Thursday, August 6, 2009

The Joy of Crockford's Clerical Directory


Among diversions there is none more harmless than scanning from time to time that vast repository of Imperial and Church of England arcana, the 1908 edition of Crockford’s Clerical Directory. At this date, the British Empire—and indeed the entire globe, not necessarily the red bits only—were dotted with Anglican prelates who, according to the accepted convention, adopted for the time being the name of their see instead of their surname, thus yielding a froth of signatures from a vanished age, for instance: + Kenneth Argyll and the Isles, + Alfred Uganda, + Reginald Calcutta, + Edward Guiana, + Edward Falkland Islands, + Ernest Riverina, + Geoffrey Shantung, + Montagu New Guinea, + Wilmot Zululand, + Jervois Saskatchewan, + Hugh Osaka, + William Barbados, + William Gibraltar, + William Lebombo, + Edmund Mashonaland, + John Niagara, + John Zanzibar and East Africa, + Arthur Rangoon, + Churchill New Zealand, + Foss Chota Nagpur, + Isaac Yukon, + Herbert Mid China, + Herbert Western Equatorial Africa, + Henry South Japan, + Enos Jamaica, + Llewellyn Newfoundland, + George Jerusalem, + Arthur Corea [sic, although for reasons that are elusive Lambeth Palace clung to the old spelling long after the Foreign Office mandarins abandoned it], + Samuel Rupert’s Land, + George Singapore, Labuan, and Sarawak, and + Clarendon Nova Scotia, all of whom were certainly genuine, as was the unequalled + Horace Fuh-Kien.
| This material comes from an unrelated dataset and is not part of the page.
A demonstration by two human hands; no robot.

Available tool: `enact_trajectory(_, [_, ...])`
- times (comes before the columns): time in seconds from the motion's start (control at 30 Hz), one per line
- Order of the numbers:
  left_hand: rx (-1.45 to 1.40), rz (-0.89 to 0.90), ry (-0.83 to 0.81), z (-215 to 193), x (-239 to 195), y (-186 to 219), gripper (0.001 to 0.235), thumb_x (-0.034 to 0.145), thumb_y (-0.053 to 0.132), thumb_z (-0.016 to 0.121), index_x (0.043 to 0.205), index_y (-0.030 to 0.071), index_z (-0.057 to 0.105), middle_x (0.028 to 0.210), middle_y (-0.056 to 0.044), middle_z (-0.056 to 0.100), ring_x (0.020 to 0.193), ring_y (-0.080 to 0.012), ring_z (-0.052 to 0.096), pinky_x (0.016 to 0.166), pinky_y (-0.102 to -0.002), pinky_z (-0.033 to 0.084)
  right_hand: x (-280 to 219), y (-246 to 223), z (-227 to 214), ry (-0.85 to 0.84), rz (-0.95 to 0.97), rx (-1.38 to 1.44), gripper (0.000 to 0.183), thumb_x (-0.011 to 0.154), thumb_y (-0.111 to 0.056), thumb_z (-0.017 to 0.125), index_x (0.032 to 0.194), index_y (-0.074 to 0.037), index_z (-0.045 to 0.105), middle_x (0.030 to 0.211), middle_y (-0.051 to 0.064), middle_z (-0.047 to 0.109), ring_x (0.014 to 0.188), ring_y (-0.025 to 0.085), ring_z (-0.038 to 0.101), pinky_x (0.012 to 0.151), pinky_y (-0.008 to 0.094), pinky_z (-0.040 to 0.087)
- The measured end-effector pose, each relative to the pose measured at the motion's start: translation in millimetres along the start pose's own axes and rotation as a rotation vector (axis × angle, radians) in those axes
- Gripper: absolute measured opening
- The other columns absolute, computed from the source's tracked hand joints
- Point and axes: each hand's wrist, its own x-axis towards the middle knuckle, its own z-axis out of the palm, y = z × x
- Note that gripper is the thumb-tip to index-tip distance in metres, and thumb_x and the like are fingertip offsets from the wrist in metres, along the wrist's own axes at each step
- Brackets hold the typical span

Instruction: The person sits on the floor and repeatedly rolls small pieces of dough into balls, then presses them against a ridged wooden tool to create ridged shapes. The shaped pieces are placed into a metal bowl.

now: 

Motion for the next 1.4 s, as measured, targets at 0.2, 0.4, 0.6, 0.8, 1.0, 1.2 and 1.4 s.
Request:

For those who stubbornly refuse to believe this last, here is His Lordship’s full entry:

FUH-KIEN, Right Rev. Horace MacCartie Eyre PRICE, Lord Bishop in, Foochow, Fuh-Kien, China.—Trin. Coll. Cam. B.A. (3rd cl. Cl. Trip.) 1885, M.A. 1889. d[eacon] 1886 Lon. for Col. p[riest] 1888 Sier. L. Cons. Ld Bp in Fuh-Kien in Westm. Abbey, 2nd Feb. 1906, by Abp of Cant; Bps of Lon; B. and W.; Ely; Glouc; Booh; St. Alb; Wakef; Moos; and Vic.; Bps Suffr. of Kensington and Dorking, and Bps Ingham and Montgomery. (Jurisdiction: The Province of Fuh-Kien, S. China. Area 38,500 sq. miles; Est. Pop. 22 millions; Ch. Pop. 13,694.) C.M.S. Miss, and Vice-Prin. Fourah Bay Coll. Sier. Leo. 1886–89 ; C. of Wingfield, Stiff. 1889–90; Prin. Of C.M.S. Boys’ Sch. Osaka, 1890–97; Acting Sec. C.M.S. Osaka, 1897–98; Prin. of C.M.S. Div. Sch. Osaka, 1900–03; Sec. C.M.S. Osaka, 1899–1904; C.M.S. Miss. Osaka, 1890–1906; Exam. Chap, to Bp of Osaka 1899–1906. Sec. C.M.S. Central Japan, 1904–06; Archd. of Osaka 1901–06.

Despite that dismal third at Trinity, the conspicuous absence of any publication, the school-mastering rut, and the slightly flamboyant point about the vast size and population of His Lordship’s flock, contrasting so sharply with the number of pews currently occupied in and around the cathedral and metropolitical church at Foochow, one senses here an overarching air of disappointment.

By 1908 + Field Flowers Melbourne, a childless widower—Mrs. Goe died in 1901—had for seven years been living in comfortable retirement at Wimbledon, while the Church of England was obliged to wait for several decades until a suitable berth was was created for + Roderic Gambia and the Rio Pongas.